William "Bill" Shankly

The story of William "Bill" or "Wullie" Shankly, player and manager, has been covered by many others in detail. The bare bones of it are that he was born in 1913 in Glenbuck, an Ayrshire pit-village that no longer exists. He was the youngest of five footballing brothers, whose game-prowess came through their mother. Their father, born in a Douglas, local but just in Lanark-shire, was a tailor come postman to trade with no pedigree in the sport but their locally-born mother was the sister of Bob, and Bill, Blyth. Born in 1869 Bob was the first of two generations of fourteen men of Glenbuck, his brother included, who were to emerge to play football at a high level. In his case it was with Preston and then as player-manager, indeed a founder of Portsmouth on its formation in 1898. 

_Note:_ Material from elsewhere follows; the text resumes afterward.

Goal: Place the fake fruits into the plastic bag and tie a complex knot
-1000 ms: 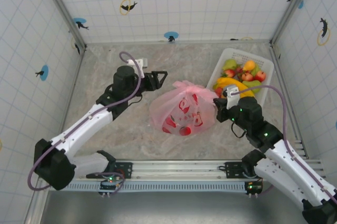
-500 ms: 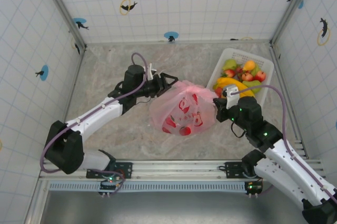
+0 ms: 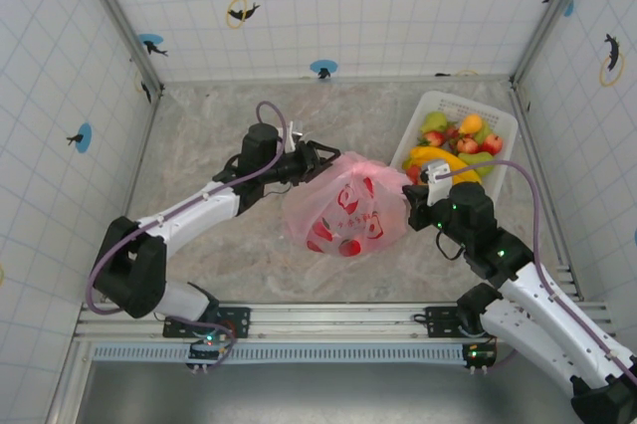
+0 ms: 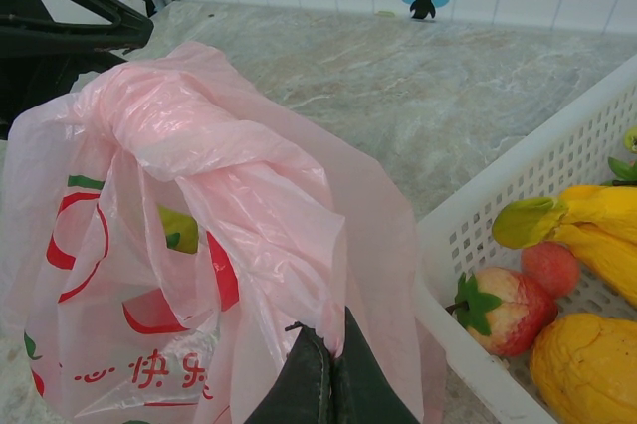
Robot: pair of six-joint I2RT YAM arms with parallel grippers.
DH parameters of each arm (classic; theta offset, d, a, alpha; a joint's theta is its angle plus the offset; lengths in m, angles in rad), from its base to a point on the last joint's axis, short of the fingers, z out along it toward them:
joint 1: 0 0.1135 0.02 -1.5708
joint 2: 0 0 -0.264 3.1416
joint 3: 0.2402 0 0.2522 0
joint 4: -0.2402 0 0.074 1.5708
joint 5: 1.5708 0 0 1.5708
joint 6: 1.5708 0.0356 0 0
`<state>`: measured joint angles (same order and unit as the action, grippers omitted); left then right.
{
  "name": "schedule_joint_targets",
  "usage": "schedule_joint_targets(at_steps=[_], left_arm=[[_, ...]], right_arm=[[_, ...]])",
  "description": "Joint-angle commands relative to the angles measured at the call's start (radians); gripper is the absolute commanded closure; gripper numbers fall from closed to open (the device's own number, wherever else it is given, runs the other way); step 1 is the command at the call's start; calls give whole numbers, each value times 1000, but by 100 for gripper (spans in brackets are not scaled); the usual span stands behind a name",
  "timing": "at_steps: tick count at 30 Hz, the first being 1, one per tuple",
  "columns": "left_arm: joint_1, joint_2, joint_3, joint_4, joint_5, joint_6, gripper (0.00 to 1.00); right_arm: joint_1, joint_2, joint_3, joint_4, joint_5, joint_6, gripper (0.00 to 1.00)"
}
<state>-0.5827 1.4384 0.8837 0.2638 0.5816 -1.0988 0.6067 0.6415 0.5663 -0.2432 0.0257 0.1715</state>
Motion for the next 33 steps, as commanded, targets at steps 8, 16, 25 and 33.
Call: schedule_joint_targets(at_steps=[8,16,25,33], left_arm=[[23,14,-43,61,-65,47,100],[59,-145,-43,-48,-233,218,100],[140,-351,-157,-210,-435,216,100],[221,-440,-241,-282,-508,203,100]], right_arm=[[-2,-14,12,18,-1,6,100],[-2,-37,27,-15,23,11,100],[-4,-28,5,-87,96,46,100],[-22,-30,-64,-175,198,122,100]])
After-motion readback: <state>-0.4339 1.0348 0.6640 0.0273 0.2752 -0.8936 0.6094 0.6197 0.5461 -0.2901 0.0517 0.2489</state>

But Bob Blyth, a half-back as his nephew would become, never won a Scottish cap. In fact none of the Blyths or the Shanklys did with the exception of Wullie. He would win five, the first at the age of twenty-five, whilst also by then at Preston. However, international honours all came in 1938 and 1939 with it highly likely that many more were a possibility but for the War that also robbed him of his best League years. He was at the end of the hostilities thirty-two and through pure force majeur an under-achiever, leaving the question of whether his drive as the manager he would become was in part a result of the frustration felt from a playing career essentially cut short? 

However, the War years were to bring Shankly something more than drive. In 1944 in Glasgow he married Agnes Wren Fisher. Both were serving in their respective branches of the Air Force. They were to have two daughters, the elder born in Glasgow.

Bill and Nessie Shankly would be married for thirty-seven years. Once he had been appointed Liverpool manager in 1959 they would move into a house a just couple of miles from the Anfield ground and it was essentially from there that they would pass, although Bill in 1981 was to be in hospital following a heart-attack. He was four weeks past his sixty-eighth birthday. He would be cremated at Anfield Cemetery but with an memorial erected back in Ayrshire were his Glenbuck had once stood. And Nessie would survive him by fully twenty-two years, dying in 2002 at the age of eighty-two.